# DIY: Speed steeping max-VG juice



## KrayFish404 (15/6/15)

Hi everyone

_This has been randomly and extensively discussed, in various posts. There may be some duplication of info. Sorry about that, but to be honest there was a lot of info which was not applicable to this exercise. _

I had a very long and extremely informative discussion with @Derick from SkyBlue this weekend.

I was going to setup a magnetic stirrer (in the means of a fan with an attached harddrive magnet, and this in return will spin a magnetic teflon coated stirrer bar)

Now I am allergic to PG, so my steeping times and methods are greatly affected. We all know VG is a lot thicker, and needs a lot longer to steep.

So Derick reminded me of the viscosity of VG (and probably even PG), and I thought... "Hmmm, I wonder if the smell of a burnt-out plastic PC fan will make juice taste better?"

So scrapping that idea it will need to gets down to other forms of agitation - by shaking, stirring, applying heat, and various combos.

Then we also thought about it - nicotine doesn't really like a lot of agitation. Temperature degrades it. So these guys who use a microwave, or suspending in boiling water... Stop that. 

And shaking and stirring...? Nicotine also don't like being oxidized. The more bubbles, the more oxygen.


So it got me thinking... What happens if you simply add the nicotine after extreme agitition?

I did the DIY, adding all the flavours. Added warm water to my little ultrasonic. I got mine for R480 including shipping, tiny one but is so perfect for cleaning out that machine oil from a brand new RBA/RTA, see here, BidorBuy was the cheapest:

http://www.bidorbuy.co.za/search/ultrasonic+cleaners

It is 30 & 50 watt, and does 1 to 5 minutes at a time:




So the hint per Derick is this as well... Don't aggitate the flavours either - as they can also separate into their own individual flavours (yes, even a single flavour consists of multiple flavours to make it taste perfect)

So keep the heat down, probably down to 45 degrees.
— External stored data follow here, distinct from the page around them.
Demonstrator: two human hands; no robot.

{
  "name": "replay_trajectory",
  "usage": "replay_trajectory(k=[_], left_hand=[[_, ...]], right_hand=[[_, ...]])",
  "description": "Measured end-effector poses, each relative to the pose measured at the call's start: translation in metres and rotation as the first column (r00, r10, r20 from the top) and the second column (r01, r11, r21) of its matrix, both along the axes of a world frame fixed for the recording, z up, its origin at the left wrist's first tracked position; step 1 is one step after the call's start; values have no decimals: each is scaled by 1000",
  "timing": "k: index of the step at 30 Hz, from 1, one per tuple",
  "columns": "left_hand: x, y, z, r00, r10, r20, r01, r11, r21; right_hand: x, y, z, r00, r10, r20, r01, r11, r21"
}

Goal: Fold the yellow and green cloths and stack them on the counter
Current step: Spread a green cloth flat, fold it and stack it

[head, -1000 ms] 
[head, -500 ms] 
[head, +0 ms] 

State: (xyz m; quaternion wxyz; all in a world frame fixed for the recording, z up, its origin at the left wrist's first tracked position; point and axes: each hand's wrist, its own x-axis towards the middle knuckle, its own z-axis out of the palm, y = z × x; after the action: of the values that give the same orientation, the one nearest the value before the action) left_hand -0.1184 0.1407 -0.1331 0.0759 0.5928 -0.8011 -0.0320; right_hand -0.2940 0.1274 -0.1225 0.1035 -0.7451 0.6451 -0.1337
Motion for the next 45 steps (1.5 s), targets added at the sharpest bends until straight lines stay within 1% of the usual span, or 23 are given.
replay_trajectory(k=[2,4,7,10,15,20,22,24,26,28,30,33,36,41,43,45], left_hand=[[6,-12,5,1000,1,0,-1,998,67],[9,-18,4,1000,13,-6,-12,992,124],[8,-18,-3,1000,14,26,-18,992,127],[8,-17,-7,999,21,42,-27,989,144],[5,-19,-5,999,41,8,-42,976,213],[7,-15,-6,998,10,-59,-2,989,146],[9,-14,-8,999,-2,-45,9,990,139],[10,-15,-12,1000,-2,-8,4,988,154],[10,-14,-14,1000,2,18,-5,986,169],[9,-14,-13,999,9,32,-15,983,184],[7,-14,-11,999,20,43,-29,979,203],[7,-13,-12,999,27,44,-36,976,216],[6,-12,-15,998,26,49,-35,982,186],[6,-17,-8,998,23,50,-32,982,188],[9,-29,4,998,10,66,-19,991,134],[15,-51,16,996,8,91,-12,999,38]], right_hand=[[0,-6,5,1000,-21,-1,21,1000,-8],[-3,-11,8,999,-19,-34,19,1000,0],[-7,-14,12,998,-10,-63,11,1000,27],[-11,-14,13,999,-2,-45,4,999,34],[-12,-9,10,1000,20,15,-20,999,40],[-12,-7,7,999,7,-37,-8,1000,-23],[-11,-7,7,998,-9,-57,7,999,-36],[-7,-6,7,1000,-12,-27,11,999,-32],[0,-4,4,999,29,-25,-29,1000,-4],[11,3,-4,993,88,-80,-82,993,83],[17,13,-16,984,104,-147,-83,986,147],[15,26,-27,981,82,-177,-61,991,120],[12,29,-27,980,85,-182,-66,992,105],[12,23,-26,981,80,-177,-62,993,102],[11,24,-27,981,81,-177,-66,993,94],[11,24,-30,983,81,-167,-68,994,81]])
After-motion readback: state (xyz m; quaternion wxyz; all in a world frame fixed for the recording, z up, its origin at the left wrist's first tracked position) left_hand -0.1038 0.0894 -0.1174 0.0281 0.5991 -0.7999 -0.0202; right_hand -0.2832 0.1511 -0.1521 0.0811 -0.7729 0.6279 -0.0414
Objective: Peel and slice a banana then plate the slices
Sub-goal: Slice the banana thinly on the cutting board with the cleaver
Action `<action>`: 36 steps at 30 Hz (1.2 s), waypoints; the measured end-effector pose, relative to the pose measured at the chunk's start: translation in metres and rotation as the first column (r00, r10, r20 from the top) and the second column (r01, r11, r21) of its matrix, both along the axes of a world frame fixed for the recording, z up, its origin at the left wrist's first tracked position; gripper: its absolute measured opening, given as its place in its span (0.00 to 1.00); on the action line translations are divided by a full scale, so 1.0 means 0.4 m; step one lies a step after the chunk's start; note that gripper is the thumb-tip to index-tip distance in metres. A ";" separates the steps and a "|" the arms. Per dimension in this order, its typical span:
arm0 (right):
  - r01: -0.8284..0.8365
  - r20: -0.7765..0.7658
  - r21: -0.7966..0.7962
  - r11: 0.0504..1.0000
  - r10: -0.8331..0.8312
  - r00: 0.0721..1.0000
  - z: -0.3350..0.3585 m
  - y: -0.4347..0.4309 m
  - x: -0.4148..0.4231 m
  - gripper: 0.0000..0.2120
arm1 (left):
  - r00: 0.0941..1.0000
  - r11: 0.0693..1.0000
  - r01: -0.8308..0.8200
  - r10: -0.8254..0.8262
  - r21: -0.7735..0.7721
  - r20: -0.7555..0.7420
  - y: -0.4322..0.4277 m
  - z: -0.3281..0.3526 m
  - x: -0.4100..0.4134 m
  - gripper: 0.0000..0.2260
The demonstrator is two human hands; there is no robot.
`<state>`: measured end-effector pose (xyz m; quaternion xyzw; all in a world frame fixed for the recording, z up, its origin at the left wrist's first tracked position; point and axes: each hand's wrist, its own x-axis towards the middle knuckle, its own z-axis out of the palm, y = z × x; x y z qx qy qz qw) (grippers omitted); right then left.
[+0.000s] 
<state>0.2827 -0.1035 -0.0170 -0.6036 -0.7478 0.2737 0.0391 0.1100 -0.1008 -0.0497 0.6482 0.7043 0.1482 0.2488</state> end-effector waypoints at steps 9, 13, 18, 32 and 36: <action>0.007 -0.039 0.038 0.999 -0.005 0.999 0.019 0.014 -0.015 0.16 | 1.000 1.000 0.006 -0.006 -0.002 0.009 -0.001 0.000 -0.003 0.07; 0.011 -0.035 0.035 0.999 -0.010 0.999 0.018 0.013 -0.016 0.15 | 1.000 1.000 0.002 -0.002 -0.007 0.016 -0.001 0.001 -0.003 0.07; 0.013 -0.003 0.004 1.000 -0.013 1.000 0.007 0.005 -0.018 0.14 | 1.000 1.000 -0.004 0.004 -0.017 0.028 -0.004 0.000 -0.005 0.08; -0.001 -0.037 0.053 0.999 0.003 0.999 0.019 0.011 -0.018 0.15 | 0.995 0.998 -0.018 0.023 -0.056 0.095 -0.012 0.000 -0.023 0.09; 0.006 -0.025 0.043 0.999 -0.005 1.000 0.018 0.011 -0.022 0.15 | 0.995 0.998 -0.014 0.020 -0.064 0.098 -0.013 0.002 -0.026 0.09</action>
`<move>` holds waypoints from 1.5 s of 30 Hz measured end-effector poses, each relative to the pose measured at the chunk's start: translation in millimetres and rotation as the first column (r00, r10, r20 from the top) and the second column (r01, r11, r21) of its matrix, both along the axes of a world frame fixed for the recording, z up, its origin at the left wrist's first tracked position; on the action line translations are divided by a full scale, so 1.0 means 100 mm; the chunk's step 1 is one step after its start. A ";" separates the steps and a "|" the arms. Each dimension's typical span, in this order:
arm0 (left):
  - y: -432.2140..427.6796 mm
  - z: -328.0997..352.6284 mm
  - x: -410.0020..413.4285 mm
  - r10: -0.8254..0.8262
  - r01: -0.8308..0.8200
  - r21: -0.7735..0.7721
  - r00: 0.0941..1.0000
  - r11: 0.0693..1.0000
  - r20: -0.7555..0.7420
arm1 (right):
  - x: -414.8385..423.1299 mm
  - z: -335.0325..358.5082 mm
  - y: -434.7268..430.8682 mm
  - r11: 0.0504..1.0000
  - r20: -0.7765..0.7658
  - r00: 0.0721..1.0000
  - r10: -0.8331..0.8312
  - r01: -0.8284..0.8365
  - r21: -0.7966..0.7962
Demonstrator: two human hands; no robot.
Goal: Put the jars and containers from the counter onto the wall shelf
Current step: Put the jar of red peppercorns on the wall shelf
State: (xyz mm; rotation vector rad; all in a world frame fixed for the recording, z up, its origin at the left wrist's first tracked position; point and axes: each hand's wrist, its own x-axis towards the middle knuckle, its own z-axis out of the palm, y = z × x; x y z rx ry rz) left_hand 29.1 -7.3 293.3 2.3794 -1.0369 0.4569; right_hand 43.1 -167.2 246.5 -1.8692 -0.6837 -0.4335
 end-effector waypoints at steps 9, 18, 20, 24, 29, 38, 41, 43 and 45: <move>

Add your final mixture (minus the nicotine!), let it just sit there, preferably in a glass bottle, leave it open, and wait for it to get very runny. Now shake the life out of it. And after realising the cap is still off, put it on, shake it more, and clean the kitchen.

Now you will see the liquid is milky in colour - that is just tiny bubbles. Return it to its bath, remove the caps, and put the ultrasonic on. One session to mine is 5 minutes. Notice how after 5 minutes the liquid is completely clear again, no milkiness? In a dark cupbard that usually took me a day plus to clear.

By now the water would have probably cooled down. I say reheat, and repeat.

Now simply add the nicotine to your desired level. Don't reheat the water, just run the ultrasonic again, after a gentle stir.

The glass bottles I used came from Consol, I bought them at Plastics for Africa. I think they were R4.50 for a 100ml. The cap they came with can be tossed, they do not seal properly.

Now from my experience with VG - it smells ok for the first couple of weeks. In fact it smells great. But it is like that custard powder in a bottle? You just had to stick a spoon in there to taste it didn't you? Damn awful. It is like something that is so tasteless, it steals taste from its surroundings. A blackhole for taste. It is that tasteless. Yip - that is max-VG even after 3 weeks.

But last night I was able to experience 2 mixes where it was just about ready, in 30 minutes. 15 minutes in total in the ultrasonic. Very vapeable, very tasty. Yes I am going to try this on my other mixes as well, some has been steeping for more than a month with less results than this.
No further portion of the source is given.